Nobody Calls on the Key Keeper
- Eric Alexander Grundhauser
- Jul 17, 2023
- 10 min read

I used to know a guy.
“My bones are blades. With every action I am flayed,” he’d say.
He’d drone on about pain and blood and agony as he hung from the high boughs of a carpenter tree, fully pierced by a branch.
It was true too.
An osteomancer of no small skill had turned his bones into knives. Every movement, every little twitch, and he would be cut and sliced, but like, inside. If he moved too much, he’d actually cut whole chunks of skin off, and you could see the sharp edges of his elbows or his knuckles poking out. But then his curse, it would just slowly heal over the wounds.
There was always this pile of decaying flesh on the ground around him, and it would attract the flies and the hounds and the hogs. He had it bad, man.
But I suppose you’re here for one of my keys. So few make the journey to the Hollow Stone on The-Lake-In-the-Crystals-Among-the-Caves just to hear stories from an aging collector of secret things.
Which of my incredible keys are you fresh adventurers seeking? There are many kinds of keys, and locks can take many forms.
For instance I knew this woman who was locked in a shah’s pot. Trapped in this sort of roundabout pit, like the inside of an urn.

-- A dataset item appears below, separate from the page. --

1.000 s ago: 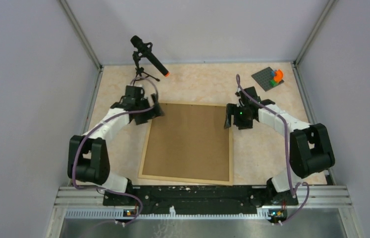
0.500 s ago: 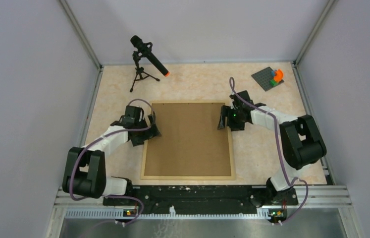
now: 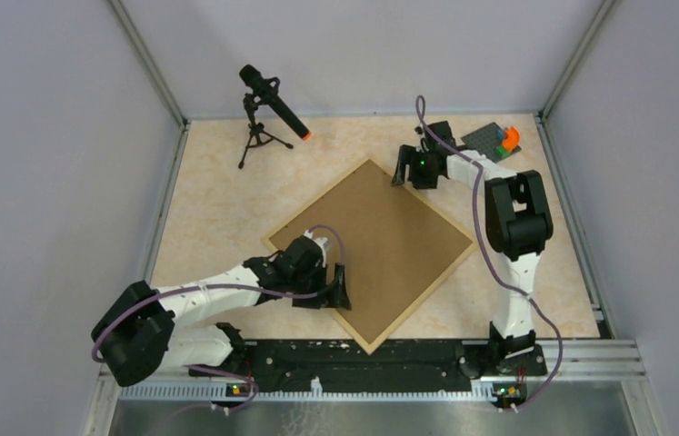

It was open at the top and you could look down into this ugly old well and see her, running in circles, crying and crying, just chasing this orb around. The orb had a hypnotic effect, so this runty burgomeister from a nearby village stuck in the ground on the way to the well warning people not to look down at it for too long. Took away a little of its edge.
The lady in the well couldn’t eat or sleep, but she couldn’t die either, so she just chased this swirling ball around in circles year after year. I don’t know how long she’d been down there but by the time I met her there was already a dark red ring she ran on, from when her feet would wear down and bleed into the ground.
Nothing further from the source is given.